EXERCISE PROMPT: Look for the string "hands" in the material below. Copy every line where you find it.
** STORED DATA follows **
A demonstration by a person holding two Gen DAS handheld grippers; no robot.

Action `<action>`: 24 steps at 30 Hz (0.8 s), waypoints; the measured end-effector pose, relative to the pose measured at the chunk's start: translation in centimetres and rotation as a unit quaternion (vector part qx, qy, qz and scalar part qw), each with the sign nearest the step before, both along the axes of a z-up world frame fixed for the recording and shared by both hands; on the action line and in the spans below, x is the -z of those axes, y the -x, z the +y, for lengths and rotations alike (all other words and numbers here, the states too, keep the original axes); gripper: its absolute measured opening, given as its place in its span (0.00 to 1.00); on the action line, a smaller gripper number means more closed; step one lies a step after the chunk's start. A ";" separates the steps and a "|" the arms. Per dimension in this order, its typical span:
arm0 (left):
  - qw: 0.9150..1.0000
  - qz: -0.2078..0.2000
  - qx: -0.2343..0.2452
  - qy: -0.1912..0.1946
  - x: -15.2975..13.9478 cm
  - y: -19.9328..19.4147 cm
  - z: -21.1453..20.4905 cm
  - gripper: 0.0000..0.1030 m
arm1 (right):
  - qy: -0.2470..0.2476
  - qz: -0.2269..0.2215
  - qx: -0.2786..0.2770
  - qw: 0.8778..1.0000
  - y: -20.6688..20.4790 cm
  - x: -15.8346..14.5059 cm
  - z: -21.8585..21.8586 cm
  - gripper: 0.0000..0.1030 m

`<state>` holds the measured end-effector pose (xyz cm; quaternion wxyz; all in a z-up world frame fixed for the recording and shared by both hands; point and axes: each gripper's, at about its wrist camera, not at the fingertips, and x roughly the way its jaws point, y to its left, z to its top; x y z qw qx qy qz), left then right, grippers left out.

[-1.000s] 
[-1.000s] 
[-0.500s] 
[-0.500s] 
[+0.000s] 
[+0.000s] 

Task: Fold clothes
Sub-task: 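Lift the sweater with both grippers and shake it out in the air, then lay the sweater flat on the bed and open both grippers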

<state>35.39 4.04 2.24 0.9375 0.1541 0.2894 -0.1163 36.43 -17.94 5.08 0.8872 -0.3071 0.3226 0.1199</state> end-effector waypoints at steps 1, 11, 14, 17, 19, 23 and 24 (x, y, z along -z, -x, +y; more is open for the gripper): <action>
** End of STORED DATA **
ANSWER SPACE:
Action `<action>`: 24 steps at 30 Hz (0.8 s), waypoints; the measured end-effector pose, relative to the pose measured at the chunk's start: translation in centimetres and rotation as a unit quaternion (vector part qx, qy, qz and scalar part qw), each with the sign nearest the step before, both along the axes of a z-up world frame fixed for the recording and shared by both hands; on the action line and in the spans below, x is the -z of those axes, y the -x, z the +y, for lengths and rotations alike (all other words and numbers here, the states too, keep the original axes); gripper: its absolute measured opening, given as its place in its span (0.00 to 1.00); on the action line, a smaller gripper number means more closed; step one lies a step after the chunk's start. A ";" separates the steps and a "|" the arms. Per dimension in this order, its typical span:
`<state>` holds the measured end-effector pose (xyz cm; quaternion wxyz; all in a z-up world frame fixed for the recording and shared by both hands; point and axes: each gripper's, at about its wrist camera, not at the fingertips, and x roughly the way its jaws point, y to its left, z to its top; x y z qw qx qy qz), left then right, grippers left out.

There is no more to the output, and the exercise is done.